[06/12/2007] Comunicati

Il topo transgenico e il tumore

ROMA. Molti lo hanno definito il topo della speranza. La speranza di combattere il cancro, individuando e uccidendo sul nascere le cellule tumorali. Il mammifero in questione è quello ottenuto in laboratorio, con tecniche di ingegneria genetica, dall’inglese Vivek Rangnekar, professore dell’UK College of Medicine, e dai suoi collaboratori americani della University of Kentucky. Il topo, secondo il report pubblicato su Cancer research, è portatore di un gene, chiamato Par-4, che codifica per una proteina dalle capacità davvero speciali: attacca le cellule tumorali e le distrugge, senza molestare le cellule sane.

Non si tratta di una novità assoluta. Esiste una piccola varietà di molecole in grado di distinguere e di attaccare in maniera selettiva le cellule tumorali. Ma Vivek Rangnekar e i suoi collaboratori sono riusciti a introdurre il gene che codifica per la proteina (il Par-4, noto dagli inizi degli anni ’90) nella cellula-uovo di una topolina e a impiantare il tutto nell’utero di una madre surrogata. La cellula-uovo è stata poi fecondata e, dopo normale gestazione, ha dato vita a un topo figlio, che ha iniziato a esprimere il gene. Ovvero a produrre la proteina in una quantità sufficientemente grande di copie da riuscire ad attaccare tutte le eventuali cellule tumorali presenti nell’organismo, comprese quelle dei tumori più aggressivi, senza manifestare alcuna tossicità nei confronti delle cellule sane.

La prova provata che la proteina è altamente selettiva e non tossica è data dal fatto che i topi portatori del gene Par-4 crescono bene come i topi normali.

Il topo transgenico ottenuto da Vivek Rangnekar accende, dunque, grandi speranze. Tuttavia non è il caso di lasciarsi prendere dall’entusiasmo. I dati presentati su Cancer research vanno riconfermati. E poi va verificato se e come ciò che accade nel topo funziona anche nell’uomo. Non sempre è così. Insomma, la ricerca è ancora lunga.

Tuttavia è indubbio che si aprono almeno due piste interessanti di ricerca.

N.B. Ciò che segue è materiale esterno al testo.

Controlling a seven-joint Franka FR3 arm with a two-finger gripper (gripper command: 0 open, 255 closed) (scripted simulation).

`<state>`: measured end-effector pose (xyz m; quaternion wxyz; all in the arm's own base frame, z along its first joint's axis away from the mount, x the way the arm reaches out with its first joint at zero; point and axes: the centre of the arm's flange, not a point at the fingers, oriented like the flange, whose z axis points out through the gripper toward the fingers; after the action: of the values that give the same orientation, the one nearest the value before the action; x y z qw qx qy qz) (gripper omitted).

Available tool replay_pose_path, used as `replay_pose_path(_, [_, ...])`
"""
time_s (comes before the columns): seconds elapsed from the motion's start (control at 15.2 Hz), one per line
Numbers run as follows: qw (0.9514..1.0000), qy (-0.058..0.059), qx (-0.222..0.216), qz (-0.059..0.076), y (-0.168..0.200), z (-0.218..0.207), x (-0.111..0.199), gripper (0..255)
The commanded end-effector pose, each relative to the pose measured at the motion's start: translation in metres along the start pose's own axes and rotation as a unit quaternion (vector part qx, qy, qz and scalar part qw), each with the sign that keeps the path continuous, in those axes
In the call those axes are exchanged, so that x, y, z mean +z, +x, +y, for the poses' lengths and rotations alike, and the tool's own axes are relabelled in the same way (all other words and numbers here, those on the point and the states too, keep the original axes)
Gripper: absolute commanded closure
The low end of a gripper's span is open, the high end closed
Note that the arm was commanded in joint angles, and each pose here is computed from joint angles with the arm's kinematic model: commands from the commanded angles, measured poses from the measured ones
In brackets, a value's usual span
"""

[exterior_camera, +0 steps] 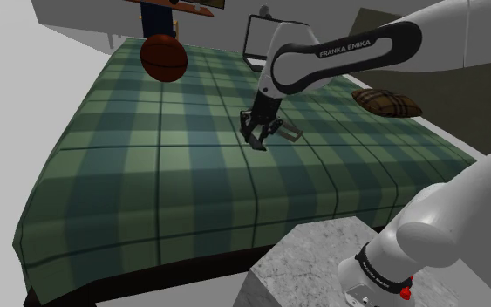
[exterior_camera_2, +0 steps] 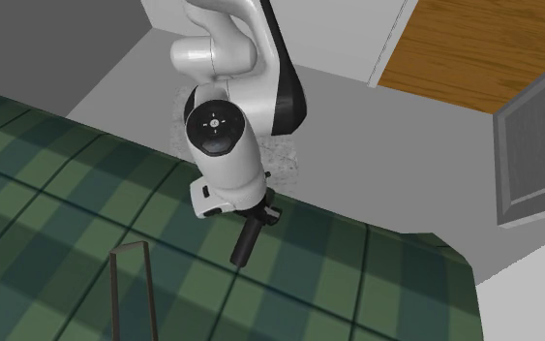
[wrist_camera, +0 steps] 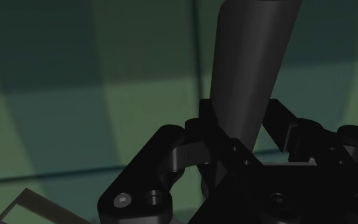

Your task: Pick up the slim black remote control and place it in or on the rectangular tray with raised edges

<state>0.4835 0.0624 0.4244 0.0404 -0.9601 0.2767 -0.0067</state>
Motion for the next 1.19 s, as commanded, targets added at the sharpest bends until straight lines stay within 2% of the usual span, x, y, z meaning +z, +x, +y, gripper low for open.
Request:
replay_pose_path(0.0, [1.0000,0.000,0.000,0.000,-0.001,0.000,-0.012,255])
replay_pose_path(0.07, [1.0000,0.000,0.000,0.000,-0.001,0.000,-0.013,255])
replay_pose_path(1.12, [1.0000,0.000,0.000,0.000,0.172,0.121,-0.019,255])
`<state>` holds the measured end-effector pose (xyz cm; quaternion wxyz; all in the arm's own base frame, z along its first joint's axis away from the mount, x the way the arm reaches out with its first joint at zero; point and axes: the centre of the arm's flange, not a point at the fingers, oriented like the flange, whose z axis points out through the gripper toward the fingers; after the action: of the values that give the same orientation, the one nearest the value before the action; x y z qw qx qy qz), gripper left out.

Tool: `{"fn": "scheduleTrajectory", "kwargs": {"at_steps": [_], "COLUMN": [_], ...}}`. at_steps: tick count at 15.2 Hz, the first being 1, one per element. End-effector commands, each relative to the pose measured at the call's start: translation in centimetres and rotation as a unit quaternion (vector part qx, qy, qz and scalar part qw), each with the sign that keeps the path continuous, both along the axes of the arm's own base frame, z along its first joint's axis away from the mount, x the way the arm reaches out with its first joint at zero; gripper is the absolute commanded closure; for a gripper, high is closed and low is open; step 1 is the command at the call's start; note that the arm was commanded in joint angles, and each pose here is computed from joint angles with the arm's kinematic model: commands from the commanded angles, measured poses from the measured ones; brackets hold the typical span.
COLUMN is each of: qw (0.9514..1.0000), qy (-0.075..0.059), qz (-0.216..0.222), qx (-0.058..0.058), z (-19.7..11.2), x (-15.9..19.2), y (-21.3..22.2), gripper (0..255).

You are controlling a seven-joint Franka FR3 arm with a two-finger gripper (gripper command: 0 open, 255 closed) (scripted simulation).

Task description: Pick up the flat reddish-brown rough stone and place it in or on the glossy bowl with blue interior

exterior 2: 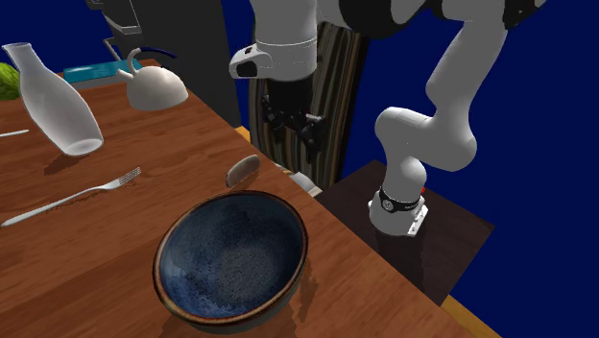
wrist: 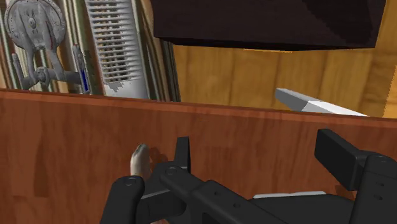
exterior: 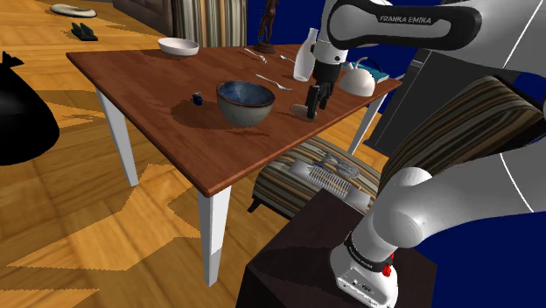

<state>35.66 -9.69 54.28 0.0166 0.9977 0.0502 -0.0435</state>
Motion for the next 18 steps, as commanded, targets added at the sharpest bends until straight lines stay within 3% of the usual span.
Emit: {"fn": "scheduleTrajectory", "kwargs": {"at_steps": [1,9,18], "qw": [0.9997,0.9936,0.9936], "qy": [0.007,0.033,0.033], "qz": [0.024,0.107,0.107], "qx": [0.003,0.015,0.015], "z": [-0.3,-2.4,-6.3], "x": [1.9,10.0,9.4], "y": [-2.1,-8.6,-8.8], "gripper": [0,0,0]}}
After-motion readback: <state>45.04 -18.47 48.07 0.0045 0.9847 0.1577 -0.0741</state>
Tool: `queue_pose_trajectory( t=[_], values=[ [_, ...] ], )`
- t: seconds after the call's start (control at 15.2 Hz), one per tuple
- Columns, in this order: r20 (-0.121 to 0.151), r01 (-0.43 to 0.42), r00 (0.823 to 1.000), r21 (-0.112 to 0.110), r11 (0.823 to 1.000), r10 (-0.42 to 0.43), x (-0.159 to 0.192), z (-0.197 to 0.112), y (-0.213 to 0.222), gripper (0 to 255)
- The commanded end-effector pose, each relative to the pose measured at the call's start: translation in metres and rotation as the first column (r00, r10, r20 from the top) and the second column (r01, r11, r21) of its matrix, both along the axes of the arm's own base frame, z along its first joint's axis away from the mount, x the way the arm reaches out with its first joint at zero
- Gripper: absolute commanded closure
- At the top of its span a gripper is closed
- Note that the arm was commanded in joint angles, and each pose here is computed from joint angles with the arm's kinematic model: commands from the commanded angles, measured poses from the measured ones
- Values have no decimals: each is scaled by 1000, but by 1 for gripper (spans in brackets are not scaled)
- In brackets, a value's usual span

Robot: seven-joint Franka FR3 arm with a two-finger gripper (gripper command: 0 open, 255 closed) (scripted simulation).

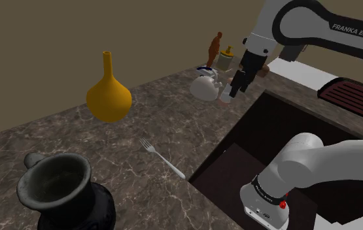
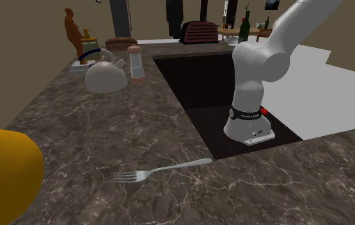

Una che porta verso una terapia meno aggressiva del cancro.

Oggi i tumori, quando insorgono, vengono combattuti con agenti fisici (le radiazioni) o chimici (le sostanze usate in chemioterapia) che non discriminano molto tra cellule tumorali e cellule normali. Le terapie anti-tumore che abbiamo sono tossiche. Se il gene Par-4 funzionasse nell’uomo come sembra funzionare nei topolini transgenici di Vivek Rangnekar potremmo finalmente disporre di una nuova terapia non tossica.

Una seconda pista di ricerca riguarda la prevenzione dei tumori. Si potrà forse indagare la possibilità di usare il gene Par-4 in maniera generalizzata, come un vaccino. Per dotare ciascuno di noi di una sorta di immunizzazione al tumore: le proteine codificate dal gene, infatti, potrebbero individuare e attaccare ogni cellula cancerosa non appena si produce. Uccidendo, per così dire, nella culla il tumore.

Si tratta, vale la pena ribadirlo, di pure ipotesi. Occorre, ripetiamo, confermare che il processo funzioni sui topi. Occorre verificare se può in linea teorica e pratica funzionare anche nell’uomo, senza creare effetti collaterali dannosi. Occorre valutare l’efficacia del processo. La strada della ricerca è ancora lunga. Gli ostacoli sono tanti e spesso, ce lo dice la storia della biomedicina, ne nascono di inattesi. Ma le speranze non sono infondate.